Try it:
Nothing outside the range is wanted. Repeat exactly the lines below from the one with "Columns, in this" through the one with "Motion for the".

Data provided:

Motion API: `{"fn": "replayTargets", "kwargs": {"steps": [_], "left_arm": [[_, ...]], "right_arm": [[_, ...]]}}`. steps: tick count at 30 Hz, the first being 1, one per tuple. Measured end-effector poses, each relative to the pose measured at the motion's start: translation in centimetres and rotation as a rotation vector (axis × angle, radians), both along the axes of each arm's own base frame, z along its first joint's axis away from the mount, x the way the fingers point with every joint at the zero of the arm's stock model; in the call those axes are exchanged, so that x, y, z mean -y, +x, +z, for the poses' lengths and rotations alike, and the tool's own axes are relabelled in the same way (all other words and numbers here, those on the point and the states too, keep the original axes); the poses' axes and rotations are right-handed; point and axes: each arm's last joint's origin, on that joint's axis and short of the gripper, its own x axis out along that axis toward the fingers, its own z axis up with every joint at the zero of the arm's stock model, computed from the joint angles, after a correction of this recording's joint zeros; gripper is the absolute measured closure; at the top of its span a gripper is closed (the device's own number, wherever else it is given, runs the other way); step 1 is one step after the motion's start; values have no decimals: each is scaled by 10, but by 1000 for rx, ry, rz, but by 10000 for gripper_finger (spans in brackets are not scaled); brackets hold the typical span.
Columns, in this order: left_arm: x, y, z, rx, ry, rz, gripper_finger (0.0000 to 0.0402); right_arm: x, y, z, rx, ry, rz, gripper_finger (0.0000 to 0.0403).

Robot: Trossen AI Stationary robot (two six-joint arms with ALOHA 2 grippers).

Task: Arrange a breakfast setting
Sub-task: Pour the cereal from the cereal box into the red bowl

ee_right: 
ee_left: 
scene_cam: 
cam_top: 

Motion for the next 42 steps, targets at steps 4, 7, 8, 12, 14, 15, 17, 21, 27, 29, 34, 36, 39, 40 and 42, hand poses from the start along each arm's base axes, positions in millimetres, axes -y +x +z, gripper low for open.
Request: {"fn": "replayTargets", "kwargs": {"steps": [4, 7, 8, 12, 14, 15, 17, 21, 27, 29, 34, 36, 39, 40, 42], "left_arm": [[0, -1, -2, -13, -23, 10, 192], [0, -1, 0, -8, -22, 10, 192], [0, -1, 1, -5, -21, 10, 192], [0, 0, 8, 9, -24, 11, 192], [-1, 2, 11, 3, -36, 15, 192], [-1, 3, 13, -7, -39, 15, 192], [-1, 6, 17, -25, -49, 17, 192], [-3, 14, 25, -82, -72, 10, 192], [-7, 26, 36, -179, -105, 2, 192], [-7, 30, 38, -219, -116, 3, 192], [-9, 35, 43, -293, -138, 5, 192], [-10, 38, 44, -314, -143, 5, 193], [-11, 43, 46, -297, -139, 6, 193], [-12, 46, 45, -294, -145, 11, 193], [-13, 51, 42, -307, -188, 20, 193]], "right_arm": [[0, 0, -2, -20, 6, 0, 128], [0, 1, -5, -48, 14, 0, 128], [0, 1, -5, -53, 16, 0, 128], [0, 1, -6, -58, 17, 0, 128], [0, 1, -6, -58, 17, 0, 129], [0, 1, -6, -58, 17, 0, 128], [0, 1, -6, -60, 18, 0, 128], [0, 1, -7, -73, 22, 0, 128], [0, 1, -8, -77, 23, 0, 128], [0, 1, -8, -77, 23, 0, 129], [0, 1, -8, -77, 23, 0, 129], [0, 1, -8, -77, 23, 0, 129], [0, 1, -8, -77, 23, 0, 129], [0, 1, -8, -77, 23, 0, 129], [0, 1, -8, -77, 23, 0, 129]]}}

Exercise answer:
Columns, in this order: left_arm: x, y, z, rx, ry, rz, gripper_finger (0.0000 to 0.0402); right_arm: x, y, z, rx, ry, rz, gripper_finger (0.0000 to 0.0403).

Robot: Trossen AI Stationary robot (two six-joint arms with ALOHA 2 grippers).

Task: Arrange a breakfast setting
Sub-task: Pour the cereal from the cereal box into the red bowl

ee_right: 
ee_left: 
scene_cam: 
cam_top: 

Motion for the next 42 steps, targets at steps 4, 7, 8, 12, 14, 15, 17, 21, 27, 29, 34, 36, 39, 40 and 42, hand poses from the start along each arm's base axes, positions in millimetres, axes -y +x +z, gripper low for open.

Nothing remains to be added to the output.